• **INSTRUCTIONS TO FOLLOW**: Write out each line below precisely, passing over the pictures.
BEGIN MATERIAL PROVIDED
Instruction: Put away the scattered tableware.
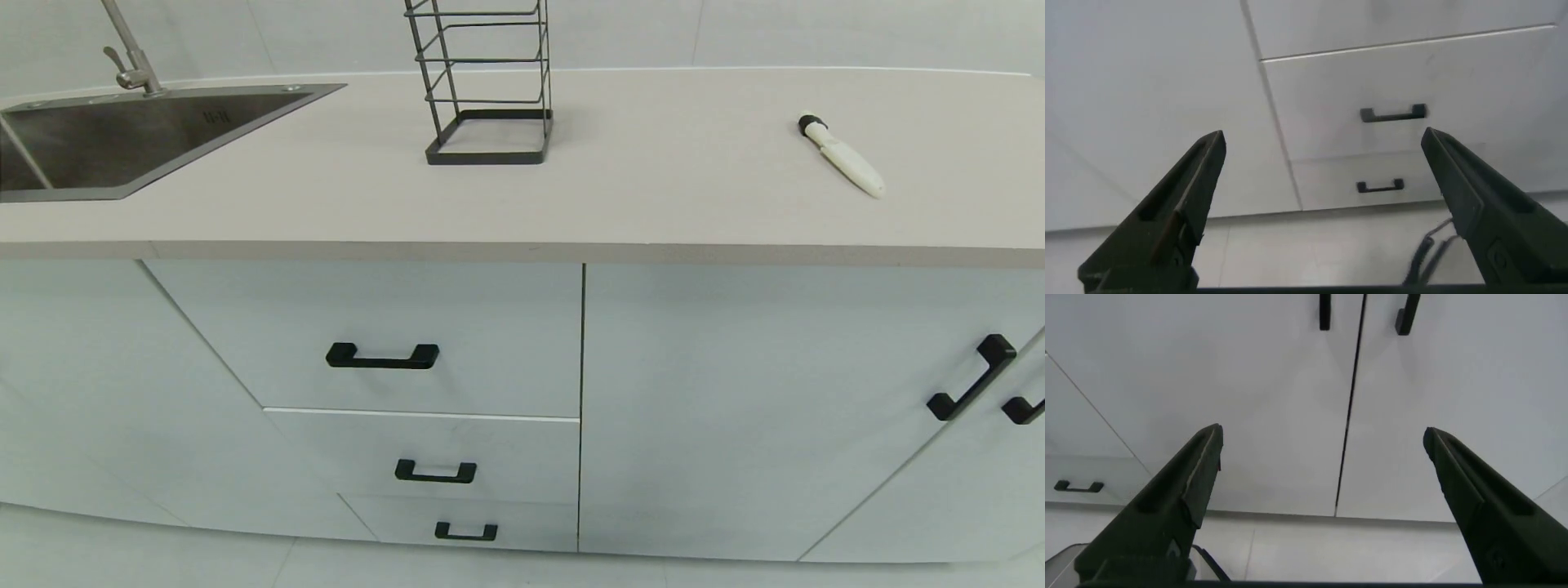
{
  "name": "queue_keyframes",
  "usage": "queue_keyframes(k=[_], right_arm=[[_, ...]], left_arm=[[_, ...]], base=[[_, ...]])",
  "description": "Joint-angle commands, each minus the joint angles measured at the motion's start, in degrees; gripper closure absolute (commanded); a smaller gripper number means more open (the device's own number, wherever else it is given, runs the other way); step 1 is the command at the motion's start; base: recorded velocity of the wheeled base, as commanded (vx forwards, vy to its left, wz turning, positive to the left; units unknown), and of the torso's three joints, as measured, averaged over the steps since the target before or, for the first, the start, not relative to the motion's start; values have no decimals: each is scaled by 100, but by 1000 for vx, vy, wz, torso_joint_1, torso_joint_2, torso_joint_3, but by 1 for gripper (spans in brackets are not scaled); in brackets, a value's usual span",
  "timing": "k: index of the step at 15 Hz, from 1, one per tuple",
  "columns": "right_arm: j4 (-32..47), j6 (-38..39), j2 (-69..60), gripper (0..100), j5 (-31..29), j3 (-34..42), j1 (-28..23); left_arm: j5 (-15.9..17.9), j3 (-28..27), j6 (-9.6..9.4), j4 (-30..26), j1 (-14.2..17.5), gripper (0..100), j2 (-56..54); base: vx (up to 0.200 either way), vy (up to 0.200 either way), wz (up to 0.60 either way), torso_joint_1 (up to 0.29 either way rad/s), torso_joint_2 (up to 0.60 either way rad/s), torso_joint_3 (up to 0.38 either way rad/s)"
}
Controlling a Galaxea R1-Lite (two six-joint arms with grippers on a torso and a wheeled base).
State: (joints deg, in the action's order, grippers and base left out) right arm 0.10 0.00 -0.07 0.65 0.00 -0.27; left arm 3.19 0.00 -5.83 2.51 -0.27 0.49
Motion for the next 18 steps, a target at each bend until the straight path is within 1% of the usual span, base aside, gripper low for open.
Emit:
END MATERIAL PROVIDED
• **WRITTEN REPLY**:
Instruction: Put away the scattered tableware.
{
  "name": "queue_keyframes",
  "usage": "queue_keyframes(k=[_], right_arm=[[_, ...]], left_arm=[[_, ...]], base=[[_, ...]])",
  "description": "Joint-angle commands, each minus the joint angles measured at the motion's start, in degrees; gripper closure absolute (commanded); a smaller gripper number means more open (the device's own number, wherever else it is given, runs the other way); step 1 is the command at the motion's start; base: recorded velocity of the wheeled base, as commanded (vx forwards, vy to its left, wz turning, positive to the left; units unknown), and of the torso's three joints, as measured, averaged over the steps since the target before or, for the first, the start, not relative to the motion's start; values have no decimals: each is scaled by 100, but by 1000 for vx, vy, wz, torso_joint_1, torso_joint_2, torso_joint_3, but by 1 for gripper (spans in brackets are not scaled); in brackets, a value's usual span",
  "timing": "k: index of the step at 15 Hz, from 1, one per tuple",
  "columns": "right_arm: j4 (-32..47), j6 (-38..39), j2 (-69..60), gripper (0..100), j5 (-31..29), j3 (-34..42), j1 (-28..23); left_arm: j5 (-15.9..17.9), j3 (-28..27), j6 (-9.6..9.4), j4 (-30..26), j1 (-14.2..17.5), gripper (0..100), j2 (-56..54); base: vx (up to 0.200 either way), vy (up to 0.200 either way), wz (up to 0.60 either way), torso_joint_1 (up to 0.29 either way rad/s), torso_joint_2 (up to 0.60 either way rad/s), torso_joint_3 (up to 0.38 either way rad/s)"
}
Controlling a Galaxea R1-Lite (two six-joint arms with grippers on a torso and a wheeled base).
State: (joints deg, in the action's order, grippers and base left out) right arm 0.10 0.00 -0.07 0.65 0.00 -0.27; left arm 3.19 0.00 -5.83 2.51 -0.27 0.49
Motion for the next 18 steps, a target at each bend until the straight path is within 1% of the usual span, base aside, gripper low for open.
Emit:

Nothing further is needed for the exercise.